*Task details:* Out of the material that follows, write out exactly the lines from the line with "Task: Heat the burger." to the line with "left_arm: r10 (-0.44", both ends included, and no others.

*Raw data:*
......

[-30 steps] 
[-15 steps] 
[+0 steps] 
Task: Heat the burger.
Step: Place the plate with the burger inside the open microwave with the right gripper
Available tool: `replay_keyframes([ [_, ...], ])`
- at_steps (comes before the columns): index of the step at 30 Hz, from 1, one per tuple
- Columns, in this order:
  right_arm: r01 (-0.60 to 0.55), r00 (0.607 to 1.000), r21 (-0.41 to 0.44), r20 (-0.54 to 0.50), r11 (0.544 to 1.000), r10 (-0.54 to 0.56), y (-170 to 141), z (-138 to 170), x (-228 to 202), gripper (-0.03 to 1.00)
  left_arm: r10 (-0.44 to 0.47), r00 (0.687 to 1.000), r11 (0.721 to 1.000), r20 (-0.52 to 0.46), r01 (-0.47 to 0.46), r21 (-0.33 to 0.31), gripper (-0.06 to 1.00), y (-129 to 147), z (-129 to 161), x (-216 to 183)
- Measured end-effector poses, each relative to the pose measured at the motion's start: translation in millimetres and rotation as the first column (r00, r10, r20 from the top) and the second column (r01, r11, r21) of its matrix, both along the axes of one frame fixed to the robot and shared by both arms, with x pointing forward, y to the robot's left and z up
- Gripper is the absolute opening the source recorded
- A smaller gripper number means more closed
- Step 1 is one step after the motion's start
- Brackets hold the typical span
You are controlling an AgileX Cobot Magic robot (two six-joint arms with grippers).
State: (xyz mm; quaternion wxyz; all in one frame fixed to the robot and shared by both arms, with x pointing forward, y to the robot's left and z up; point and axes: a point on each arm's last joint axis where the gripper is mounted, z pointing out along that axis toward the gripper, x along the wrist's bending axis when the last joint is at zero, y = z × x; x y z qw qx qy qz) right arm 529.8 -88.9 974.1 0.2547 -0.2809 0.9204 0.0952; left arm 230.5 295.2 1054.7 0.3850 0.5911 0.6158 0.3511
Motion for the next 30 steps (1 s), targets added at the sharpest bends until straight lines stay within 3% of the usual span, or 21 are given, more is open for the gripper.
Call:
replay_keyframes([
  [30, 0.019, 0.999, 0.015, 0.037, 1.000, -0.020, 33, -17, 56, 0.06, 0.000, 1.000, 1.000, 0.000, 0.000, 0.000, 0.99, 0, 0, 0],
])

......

*Solution to this problem:*
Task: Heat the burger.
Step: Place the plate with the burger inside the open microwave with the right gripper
Available tool: `replay_keyframes([ [_, ...], ])`
- at_steps (comes before the columns): index of the step at 30 Hz, from 1, one per tuple
- Columns, in this order:
  right_arm: r01 (-0.60 to 0.55), r00 (0.607 to 1.000), r21 (-0.41 to 0.44), r20 (-0.54 to 0.50), r11 (0.544 to 1.000), r10 (-0.54 to 0.56), y (-170 to 141), z (-138 to 170), x (-228 to 202), gripper (-0.03 to 1.00)
  left_arm: r10 (-0.44 to 0.47), r00 (0.687 to 1.000), r11 (0.721 to 1.000), r20 (-0.52 to 0.46), r01 (-0.47 to 0.46), r21 (-0.33 to 0.31), gripper (-0.06 to 1.00), y (-129 to 147), z (-129 to 161), x (-216 to 183)

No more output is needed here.